03 April 2026
China Tariffs Hit New Heights as US Trade Deficit Plummets and Supreme Court Reshapes Trade Policy
China Tariff News and Tracker
About
Welcome to China Tariff News and Tracker, your essential update on the escalating trade tensions between the United States and China. One year after Liberation Day on April 2, 2025, when the Supreme Court struck down many of Trump's aggressive tariffs, the landscape has shifted dramatically, with China squarely in the crosshairs.
The current U.S. average effective tariff rate stands at 11%, the highest since 1943 excluding last year's peaks, according to the Budget Lab at Yale.

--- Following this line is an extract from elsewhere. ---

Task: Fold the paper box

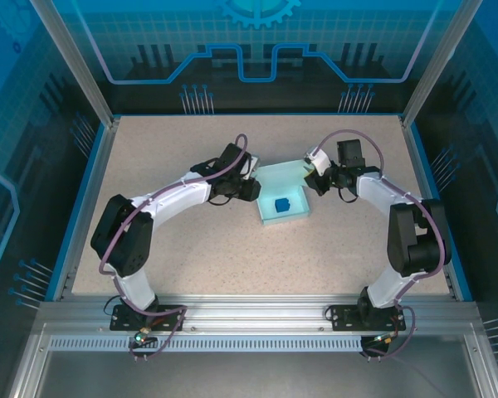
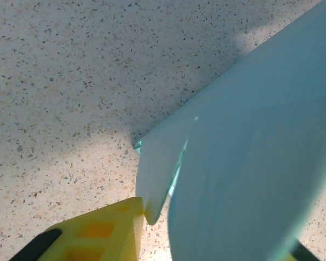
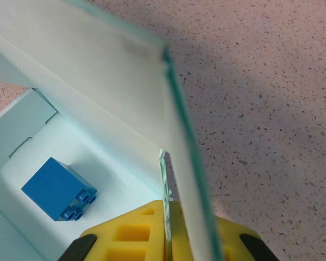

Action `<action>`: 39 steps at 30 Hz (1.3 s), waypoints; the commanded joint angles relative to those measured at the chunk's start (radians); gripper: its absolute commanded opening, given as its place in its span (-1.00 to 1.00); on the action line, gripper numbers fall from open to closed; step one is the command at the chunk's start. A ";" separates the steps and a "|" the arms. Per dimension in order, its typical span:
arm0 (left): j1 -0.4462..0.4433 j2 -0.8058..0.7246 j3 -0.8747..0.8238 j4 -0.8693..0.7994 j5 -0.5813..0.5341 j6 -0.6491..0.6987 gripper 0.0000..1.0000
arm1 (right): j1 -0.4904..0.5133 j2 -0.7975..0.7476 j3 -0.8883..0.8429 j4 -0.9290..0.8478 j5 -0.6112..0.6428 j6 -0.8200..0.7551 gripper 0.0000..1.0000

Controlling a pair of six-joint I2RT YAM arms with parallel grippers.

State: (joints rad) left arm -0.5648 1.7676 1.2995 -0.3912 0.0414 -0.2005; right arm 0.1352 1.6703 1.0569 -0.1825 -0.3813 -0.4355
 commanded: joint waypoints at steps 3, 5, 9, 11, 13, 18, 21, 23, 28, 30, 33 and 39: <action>0.002 0.024 0.032 0.007 -0.014 0.020 -0.53 | 0.024 -0.010 0.011 -0.012 0.027 0.027 -0.84; 0.003 0.030 0.035 0.014 -0.020 0.023 -0.57 | 0.028 -0.017 0.006 -0.008 0.034 0.039 -0.86; 0.002 0.039 0.039 0.038 -0.047 0.019 -0.67 | 0.047 -0.036 0.012 -0.013 0.083 0.105 -0.94; 0.003 0.039 0.039 0.052 -0.063 0.012 -0.73 | 0.062 -0.050 0.009 -0.016 0.121 0.153 -0.96; 0.002 0.039 0.038 0.064 -0.079 0.005 -0.77 | 0.081 -0.071 -0.006 -0.007 0.176 0.203 -0.98; 0.003 0.037 0.044 0.104 -0.108 -0.026 -0.88 | 0.154 -0.121 -0.038 0.001 0.385 0.393 -1.00; 0.003 0.041 0.053 0.126 -0.129 -0.047 -0.90 | 0.207 -0.125 -0.040 -0.016 0.518 0.505 -1.00; 0.002 0.045 0.058 0.139 -0.147 -0.063 -0.92 | 0.246 -0.123 -0.047 -0.005 0.599 0.562 -1.00; 0.002 0.071 0.077 0.183 -0.202 -0.099 -0.95 | 0.310 -0.082 -0.039 0.048 0.743 0.687 -1.00; 0.003 0.084 0.082 0.203 -0.224 -0.116 -0.97 | 0.327 -0.065 -0.030 0.073 0.780 0.721 -1.00; 0.002 0.099 0.080 0.246 -0.261 -0.139 -0.99 | 0.353 -0.041 -0.013 0.103 0.826 0.765 -1.00; -0.002 0.114 0.061 0.302 -0.300 -0.159 -1.00 | 0.385 0.016 0.031 0.126 0.879 0.835 -0.99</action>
State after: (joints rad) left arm -0.5648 1.8782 1.3411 -0.1879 -0.2203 -0.3214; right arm 0.5011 1.6524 1.0489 -0.0738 0.4442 0.3313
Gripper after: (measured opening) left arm 0.053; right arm 0.054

A blanket 10% ad valorem duty under Section 122 of the Trade Act applies globally, but Trump has vowed to hike it further before these measures lapse in July, as reported by Axios. Sector-specific tariffs remain fierce: 50% on steel and copper imports, 25% on automobiles and semiconductors, per the Trump Tariff Tracker from Baker Botts.
China-specific duties tell the real story. Previously hit with a 20% rate reduced to 10% on all products, these were struck down on February 20, 2026, by the Supreme Court. Yet the U.S. goods trade deficit with China has plunged 32% over the past year and 46% from April 2025 through January 2026, the White House boasts, marking the first time since 2000 that China is not America's largest deficit partner. USTR credits this to the Made in America agenda, shrinking the overall U.S. goods trade deficit by 24% from April 2025 through February 2026.
Trump's team is doubling down. While pharmaceuticals now face up to 100% tariffs under a new Section 232 proclamation—sparing some via onshoring deals—the administration eyes reimposing China-focused measures. Axios warns of Trump's pledge to revive prior tariffs using alternative authorities, amid new trade pacts with over half of global GDP, including Japan and the EU, sidelining Beijing.
These shifts are raising U.S. input costs, passing expenses to consumers, and netting a loss of 89,000 manufacturing jobs since Liberation Day, Axios notes. Yet proponents like USTR hail incentivized domestic production and bolstered supply chains.
Stay tuned as Trump reshapes global trade—China tensions show no signs of cooling.
Thanks for tuning in, listeners—subscribe now for weekly updates. This has been a Quiet Please production, for more check out quietplease.ai.
For more check out https://www.quietperiodplease.com/
Avoid ths tariff fee's and check out these deals https://amzn.to/4iaM94Q
This content was created in partnership and with the help of Artificial Intelligence AI
The current U.S. average effective tariff rate stands at 11%, the highest since 1943 excluding last year's peaks, according to the Budget Lab at Yale. A blanket 10% ad valorem duty under Section 122 of the Trade Act applies globally, but Trump has vowed to hike it further before these measures lapse in July, as reported by Axios. Sector-specific tariffs remain fierce: 50% on steel and copper imports, 25% on automobiles and semiconductors, per the Trump Tariff Tracker from Baker Botts.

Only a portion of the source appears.